Moses powerfully demonstrates this in our parasha when he prays that God be merciful to the Israelites when God’s anger is kindled by the insurrectionists and their supporters. Instead of encouraging God to annihilate those who threaten Moses’s own authority, status, and station, he instead asks that God be forgiving.

That forgiveness, however, is not without limit. Korach and his ilk—those who sought to undermine Moses and Aaron and the authority that had been rightly granted them—are held to account and punished for their acts of sedition.

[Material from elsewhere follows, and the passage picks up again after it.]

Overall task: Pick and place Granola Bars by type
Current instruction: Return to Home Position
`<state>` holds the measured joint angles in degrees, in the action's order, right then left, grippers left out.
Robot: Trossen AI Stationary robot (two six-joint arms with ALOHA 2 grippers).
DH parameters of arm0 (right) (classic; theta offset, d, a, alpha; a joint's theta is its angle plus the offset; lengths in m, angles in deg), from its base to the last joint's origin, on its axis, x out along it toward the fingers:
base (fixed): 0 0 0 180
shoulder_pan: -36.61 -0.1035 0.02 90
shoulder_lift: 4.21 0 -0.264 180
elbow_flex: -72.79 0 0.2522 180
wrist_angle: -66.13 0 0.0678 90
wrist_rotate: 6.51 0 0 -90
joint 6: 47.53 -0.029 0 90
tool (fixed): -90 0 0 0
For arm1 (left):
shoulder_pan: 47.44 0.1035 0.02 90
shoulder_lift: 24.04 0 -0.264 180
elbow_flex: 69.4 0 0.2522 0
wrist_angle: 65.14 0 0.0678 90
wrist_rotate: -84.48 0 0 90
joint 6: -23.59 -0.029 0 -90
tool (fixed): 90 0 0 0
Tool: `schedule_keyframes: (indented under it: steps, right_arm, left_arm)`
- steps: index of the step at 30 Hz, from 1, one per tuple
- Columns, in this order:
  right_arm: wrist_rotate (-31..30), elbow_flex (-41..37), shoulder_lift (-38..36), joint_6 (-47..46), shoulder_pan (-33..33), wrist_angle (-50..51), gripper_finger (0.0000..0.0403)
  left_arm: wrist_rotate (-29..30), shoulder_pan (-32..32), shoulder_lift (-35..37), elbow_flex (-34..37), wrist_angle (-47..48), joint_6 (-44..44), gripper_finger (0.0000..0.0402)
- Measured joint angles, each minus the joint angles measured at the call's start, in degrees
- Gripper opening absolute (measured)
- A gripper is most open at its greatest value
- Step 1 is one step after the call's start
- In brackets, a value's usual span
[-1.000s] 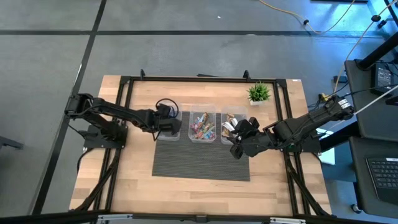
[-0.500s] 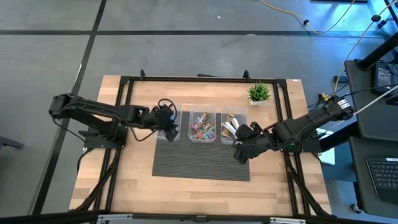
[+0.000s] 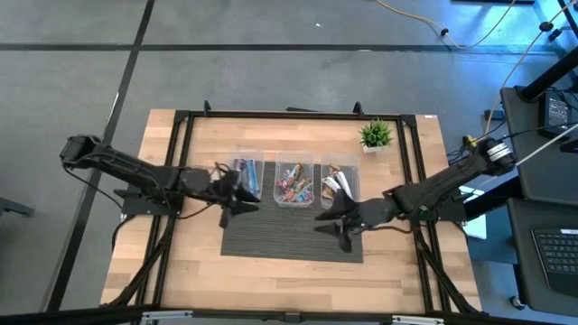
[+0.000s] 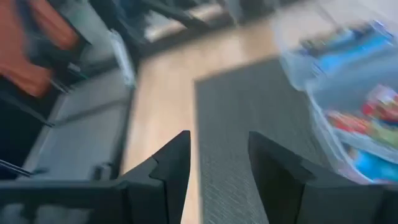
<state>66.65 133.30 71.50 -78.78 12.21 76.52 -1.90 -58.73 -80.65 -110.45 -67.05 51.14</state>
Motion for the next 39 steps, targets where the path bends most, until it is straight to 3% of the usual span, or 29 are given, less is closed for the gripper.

Rabbi Rachel Cowan (z”l) invites us to read this story of Moses and Korach in a radically personal fashion, as aspects of our own selves. As she puts it, “The Korach in all of us gets triggered by different emotions: fear, anger, anxiety, greed, or doubt. When this happens, we lose sight of the whole and become caught up in our own inner dramas. Our needs eclipse the needs of others.”

Thankfully and hopefully, our tradition reminds us that we can transcend self-interest by embracing, as it were, our inner Moses. As Rabbi Cowan teaches, “Moses’ path— and ours— is to move from the narrow place of doubt, fear, anger, and jealousy to an expansive covenanted life in a community of mutual care and responsibility.”

The path of transcendence is through community. We embrace our responsibilities to others fully so that we can be God’s partners in serving others, so that we might realize our most exalted purpose of bringing tikkun, repair, to our world.